Running the Pipeline

export BOOST_TOKEN=xxxxxxxxxxxxxxxxxxxxxxxxxxxxxxxx
python -m act.main --daysago 1 --token "$BOOST_TOKEN" --system vosslnx
  • --daysago filters RDSS files by acquisition date; use 1 for “yesterday’s drops”.
  • --system controls filesystem roots: vosslnx, vosslnxft, local, or argon.
  • The run will:
    1. Create fresh symlinks under ../mnt (see utils.mnt).
    2. Match REDCap IDs to RDSS filenames (utils.comparison_utils).
    3. Copy curated CSVs into the correct LSS project folders (utils.save).
    4. Call GGIR through core/acc_new.R and execute QC/plotting (utils.qc, utils.group).
    5. Write a subject manifest to act/res/data.json.

Rebuild Manifest Only

Use this mode to rebuild res/data.json from current LSS session folders without ingest copy, GGIR, or plotting:

python -m act.main --daysago 1 --token "$BOOST_TOKEN" --system vosslnx --rebuild-manifest-only

Behavior in --rebuild-manifest-only mode:

  • Source of truth is LSS layout (sub-*/accel/ses-*/*_accel.csv).
  • Run is derived directly from folder name (ses-# -> run=#).
  • RedCap resolves subject_id -> labID and RDSS enriches filename, labID, date.
  • Manifest writes are atomic (temp -> fsync -> replace) and preserve prior res/data.json on failure.

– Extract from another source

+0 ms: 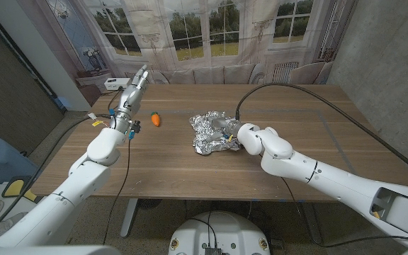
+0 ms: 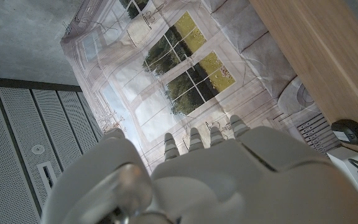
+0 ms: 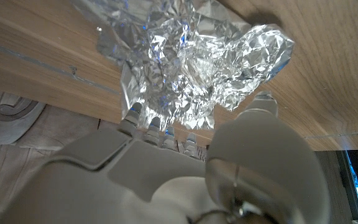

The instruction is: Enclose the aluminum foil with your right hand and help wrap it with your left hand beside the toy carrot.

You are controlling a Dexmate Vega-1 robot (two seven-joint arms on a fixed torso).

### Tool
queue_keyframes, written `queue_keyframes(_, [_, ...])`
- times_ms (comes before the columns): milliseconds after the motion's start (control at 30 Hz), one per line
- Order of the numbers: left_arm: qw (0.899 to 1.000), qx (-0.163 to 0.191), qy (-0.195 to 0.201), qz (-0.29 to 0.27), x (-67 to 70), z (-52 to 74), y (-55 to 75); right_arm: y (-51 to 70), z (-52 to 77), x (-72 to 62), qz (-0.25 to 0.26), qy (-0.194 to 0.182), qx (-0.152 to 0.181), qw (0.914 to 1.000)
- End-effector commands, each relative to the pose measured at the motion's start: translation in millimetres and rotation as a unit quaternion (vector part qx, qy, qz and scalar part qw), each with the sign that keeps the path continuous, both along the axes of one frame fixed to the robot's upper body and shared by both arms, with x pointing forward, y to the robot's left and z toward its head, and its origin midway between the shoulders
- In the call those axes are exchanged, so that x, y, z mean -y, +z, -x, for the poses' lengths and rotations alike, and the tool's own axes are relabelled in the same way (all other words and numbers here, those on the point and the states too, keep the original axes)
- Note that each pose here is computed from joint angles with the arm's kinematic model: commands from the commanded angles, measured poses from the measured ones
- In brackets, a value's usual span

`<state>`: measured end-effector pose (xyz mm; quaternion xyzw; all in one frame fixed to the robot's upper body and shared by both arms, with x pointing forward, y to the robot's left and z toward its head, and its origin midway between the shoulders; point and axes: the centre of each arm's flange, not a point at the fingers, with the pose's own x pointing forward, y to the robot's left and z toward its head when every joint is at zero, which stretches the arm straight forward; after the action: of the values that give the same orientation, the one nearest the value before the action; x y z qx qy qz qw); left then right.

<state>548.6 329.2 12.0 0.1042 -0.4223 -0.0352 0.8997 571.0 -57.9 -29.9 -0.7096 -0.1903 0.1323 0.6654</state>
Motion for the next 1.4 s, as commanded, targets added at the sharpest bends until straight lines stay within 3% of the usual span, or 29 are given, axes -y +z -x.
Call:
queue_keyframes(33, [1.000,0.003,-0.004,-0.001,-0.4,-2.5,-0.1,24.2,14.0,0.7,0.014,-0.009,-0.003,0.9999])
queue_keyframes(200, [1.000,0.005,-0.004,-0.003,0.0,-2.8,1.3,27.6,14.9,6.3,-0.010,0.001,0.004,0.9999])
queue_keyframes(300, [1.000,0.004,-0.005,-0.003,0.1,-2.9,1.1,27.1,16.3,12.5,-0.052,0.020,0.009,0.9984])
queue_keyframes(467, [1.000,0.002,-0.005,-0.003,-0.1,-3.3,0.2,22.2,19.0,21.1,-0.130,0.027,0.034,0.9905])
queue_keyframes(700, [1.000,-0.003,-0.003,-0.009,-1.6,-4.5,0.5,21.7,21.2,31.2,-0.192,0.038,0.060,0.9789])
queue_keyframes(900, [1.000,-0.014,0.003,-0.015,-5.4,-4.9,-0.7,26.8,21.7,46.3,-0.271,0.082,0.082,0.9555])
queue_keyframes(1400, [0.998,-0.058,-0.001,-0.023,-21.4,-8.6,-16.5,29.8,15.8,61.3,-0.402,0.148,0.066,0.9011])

Strict failure conditions (non-zero exit):

  • Multiple candidate accel CSVs in one session folder.
  • Missing RedCap mapping for any discovered subject.
  • Missing RDSS metadata (filename, labID, date) for any discovered session.

Reconcile Manifest Only

Use this mode when res/data.json is already canonical and you need to verify or repair the on-disk ses-* CSVs against their RDSS source files:

python -m act.main --daysago 1 --token "$BOOST_TOKEN" --system vosslnx --reconcile-manifest-only

Behavior in --reconcile-manifest-only mode:

  • Loads existing manifest records from res/data.json.
  • Verifies each destination CSV against the RDSS source using size plus SHA-256.
  • Repairs mismatched canonical files with an atomic replace from RDSS.
  • Skips ingest copy, GGIR, plotting, and manifest rebuild.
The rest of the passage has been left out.